→ Directions for this task
Each record needs to be retyped exactly, though its pictures should not appear.

→ Records excerpted from a collection
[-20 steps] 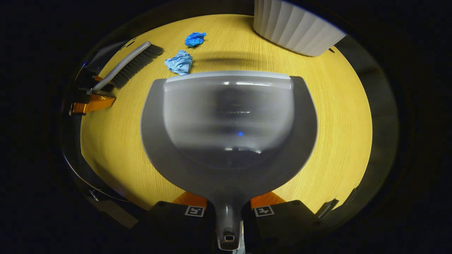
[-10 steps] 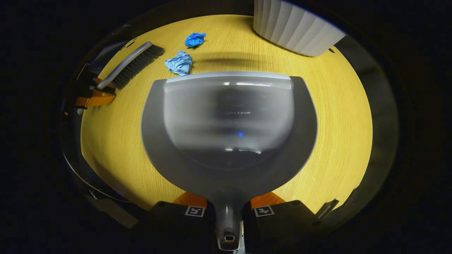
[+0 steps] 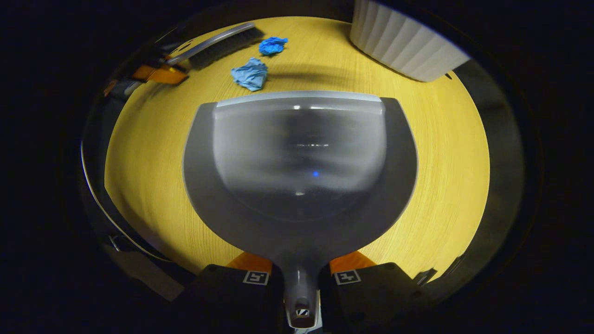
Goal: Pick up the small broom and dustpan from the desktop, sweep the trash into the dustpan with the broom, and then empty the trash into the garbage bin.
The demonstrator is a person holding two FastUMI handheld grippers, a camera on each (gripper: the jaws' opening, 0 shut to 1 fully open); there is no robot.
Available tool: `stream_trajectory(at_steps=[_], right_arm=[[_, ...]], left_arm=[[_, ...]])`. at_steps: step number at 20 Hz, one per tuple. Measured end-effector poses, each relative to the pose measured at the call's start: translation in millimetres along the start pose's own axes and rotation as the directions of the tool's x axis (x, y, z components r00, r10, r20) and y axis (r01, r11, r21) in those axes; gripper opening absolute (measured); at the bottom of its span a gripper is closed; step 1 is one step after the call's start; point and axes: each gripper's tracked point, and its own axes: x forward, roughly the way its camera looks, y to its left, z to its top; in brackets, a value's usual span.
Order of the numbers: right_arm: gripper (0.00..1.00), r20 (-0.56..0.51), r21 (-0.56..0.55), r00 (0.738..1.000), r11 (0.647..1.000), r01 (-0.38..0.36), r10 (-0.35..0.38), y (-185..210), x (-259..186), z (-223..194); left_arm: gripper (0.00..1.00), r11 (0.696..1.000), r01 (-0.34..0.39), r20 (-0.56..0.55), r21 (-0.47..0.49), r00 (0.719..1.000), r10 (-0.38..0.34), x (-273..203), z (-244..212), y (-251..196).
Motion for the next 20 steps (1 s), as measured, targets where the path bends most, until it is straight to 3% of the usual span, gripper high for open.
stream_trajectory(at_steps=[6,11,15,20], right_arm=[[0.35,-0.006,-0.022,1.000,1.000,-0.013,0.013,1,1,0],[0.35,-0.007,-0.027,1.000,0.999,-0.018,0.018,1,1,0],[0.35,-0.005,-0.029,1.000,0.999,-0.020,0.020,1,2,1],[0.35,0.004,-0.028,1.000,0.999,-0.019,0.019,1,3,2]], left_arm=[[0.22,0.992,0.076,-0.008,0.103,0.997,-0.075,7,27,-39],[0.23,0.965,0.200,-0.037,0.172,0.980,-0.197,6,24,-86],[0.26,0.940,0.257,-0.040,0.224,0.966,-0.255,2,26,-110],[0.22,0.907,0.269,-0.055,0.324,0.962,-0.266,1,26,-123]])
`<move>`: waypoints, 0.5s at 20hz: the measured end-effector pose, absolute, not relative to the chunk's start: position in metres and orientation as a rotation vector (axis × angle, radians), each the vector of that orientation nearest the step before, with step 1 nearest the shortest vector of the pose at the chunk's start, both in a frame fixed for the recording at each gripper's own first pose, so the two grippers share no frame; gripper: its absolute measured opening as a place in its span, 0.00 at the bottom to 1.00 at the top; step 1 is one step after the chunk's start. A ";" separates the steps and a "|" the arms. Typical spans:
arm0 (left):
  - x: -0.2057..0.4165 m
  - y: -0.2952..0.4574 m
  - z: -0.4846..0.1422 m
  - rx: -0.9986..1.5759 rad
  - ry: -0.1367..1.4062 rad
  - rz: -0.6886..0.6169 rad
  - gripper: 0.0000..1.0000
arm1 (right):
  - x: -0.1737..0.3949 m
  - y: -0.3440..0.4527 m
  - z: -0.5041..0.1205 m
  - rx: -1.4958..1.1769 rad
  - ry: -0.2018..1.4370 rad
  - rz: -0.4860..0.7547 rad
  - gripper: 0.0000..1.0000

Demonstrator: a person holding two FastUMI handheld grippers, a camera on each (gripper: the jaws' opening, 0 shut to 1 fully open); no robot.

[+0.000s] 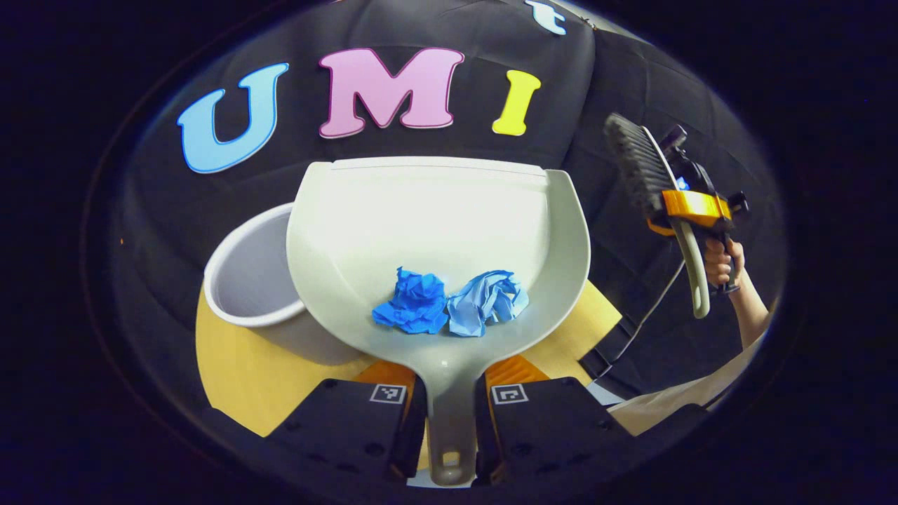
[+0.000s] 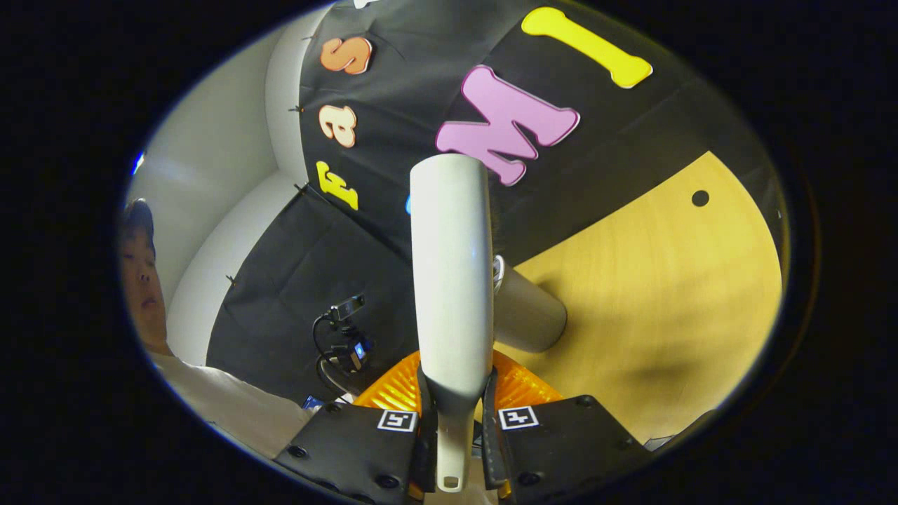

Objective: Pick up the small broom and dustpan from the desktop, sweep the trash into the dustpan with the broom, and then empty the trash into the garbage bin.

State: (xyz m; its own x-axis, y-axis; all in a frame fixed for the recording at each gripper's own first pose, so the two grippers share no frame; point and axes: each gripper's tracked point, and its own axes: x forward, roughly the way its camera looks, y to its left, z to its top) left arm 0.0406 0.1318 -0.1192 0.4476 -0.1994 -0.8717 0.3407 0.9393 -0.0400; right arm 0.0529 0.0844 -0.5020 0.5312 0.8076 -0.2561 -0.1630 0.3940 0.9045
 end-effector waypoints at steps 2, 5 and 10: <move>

→ Exercise response
[-20 steps] 
[-10 steps] 
[+0 steps] 
Goal: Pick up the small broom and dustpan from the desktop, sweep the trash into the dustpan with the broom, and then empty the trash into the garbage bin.
The demonstrator is a person holding two FastUMI handheld grippers, a camera on each (gripper: the jaws' opening, 0 shut to 1 fully open); there is no robot.
Available tool: `stream_trajectory(at_steps=[_], right_arm=[[_, ...]], left_arm=[[_, ...]])`. at_steps: step number at 20 Hz, one per tuple. Measured end-effector poses, each relative to the pose measured at the call's start: translation in millimetres along the start pose's own axes and rotation as the directions of the tool's x axis (x, y, z components r00, r10, r20) and y axis (r01, r11, r21) in those axes; gripper opening absolute (measured); at the bottom of its span a gripper is closed; step 1 is one step after the call's start; point and axes: each gripper's tracked point, and its own axes: x forward, roughly the way its camera looks, y to its left, z to its top; in brackets, a value's usual span.
Order of the numbers: right_arm: gripper (0.00..1.00), r20 (-0.56..0.51), r21 (-0.56..0.55), r00 (0.738..1.000), r11 (0.647..1.000), r01 (-0.38..0.36), r10 (-0.35..0.38), y (-185..210), x (-259..186), z (-223..194); left_arm: gripper (0.00..1.00), r11 (0.696..1.000), r01 (-0.34..0.39), r20 (-0.56..0.55), r21 (-0.47..0.49), r00 (0.719..1.000), r10 (-0.38..0.34), x (-273..203), z (-244..212), y (-251..196).
Motion for the next 20 steps (1 s), as measured, targets where the path bends most, until it is straight to 3% of the usual span, gripper high for open.
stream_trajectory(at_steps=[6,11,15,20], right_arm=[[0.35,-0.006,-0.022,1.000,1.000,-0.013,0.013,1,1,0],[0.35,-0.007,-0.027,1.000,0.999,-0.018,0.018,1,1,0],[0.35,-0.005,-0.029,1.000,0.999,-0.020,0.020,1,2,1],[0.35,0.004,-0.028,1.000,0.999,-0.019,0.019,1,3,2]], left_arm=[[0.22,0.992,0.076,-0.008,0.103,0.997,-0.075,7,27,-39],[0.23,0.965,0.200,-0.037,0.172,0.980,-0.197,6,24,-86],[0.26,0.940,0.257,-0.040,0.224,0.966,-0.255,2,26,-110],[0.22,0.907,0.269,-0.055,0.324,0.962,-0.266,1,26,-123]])
`<move>`: waypoints, 0.5s at 20hz: the measured end-effector pose, absolute, not relative to the chunk's start: position in metres and orientation as a rotation vector (axis × angle, radians), each the vector of that orientation nearest the step before, with step 1 nearest the shortest vector of the pose at the chunk's start, both in a frame fixed for the recording at each gripper's own first pose, so the two grippers share no frame; gripper: its absolute measured opening as a place in its span, 0.00 at the bottom to 1.00 at the top; step 1 is one step after the chunk's start. A ";" separates the steps and a "|" the arms. Typical spans:
arm0 (left):
  - x: -0.2057..0.4165 m
  - y: -0.2952..0.4574 m
  - z: -0.4846..0.1422 m
  - rx: -0.9986..1.5759 rad
  - ry: -0.1367..1.4062 rad
  - rz: -0.6886..0.6169 rad
  - gripper: 0.0000..1.0000
arm1 (right):
  - x: -0.1737..0.3949 m
  - y: -0.3440..0.4527 m
  - z: -0.5041..0.1205 m
  - rx: -1.4958..1.1769 rad
  - ry: -0.2018..1.4370 rad
  - rz: -0.4860..0.7547 rad
  - gripper: 0.0000..1.0000

Demonstrator: a person holding two FastUMI handheld grippers, a camera on each (gripper: the jaws' opening, 0 shut to 1 fully open); no robot.

[+0.000s] 
[+0.000s] 

Objective: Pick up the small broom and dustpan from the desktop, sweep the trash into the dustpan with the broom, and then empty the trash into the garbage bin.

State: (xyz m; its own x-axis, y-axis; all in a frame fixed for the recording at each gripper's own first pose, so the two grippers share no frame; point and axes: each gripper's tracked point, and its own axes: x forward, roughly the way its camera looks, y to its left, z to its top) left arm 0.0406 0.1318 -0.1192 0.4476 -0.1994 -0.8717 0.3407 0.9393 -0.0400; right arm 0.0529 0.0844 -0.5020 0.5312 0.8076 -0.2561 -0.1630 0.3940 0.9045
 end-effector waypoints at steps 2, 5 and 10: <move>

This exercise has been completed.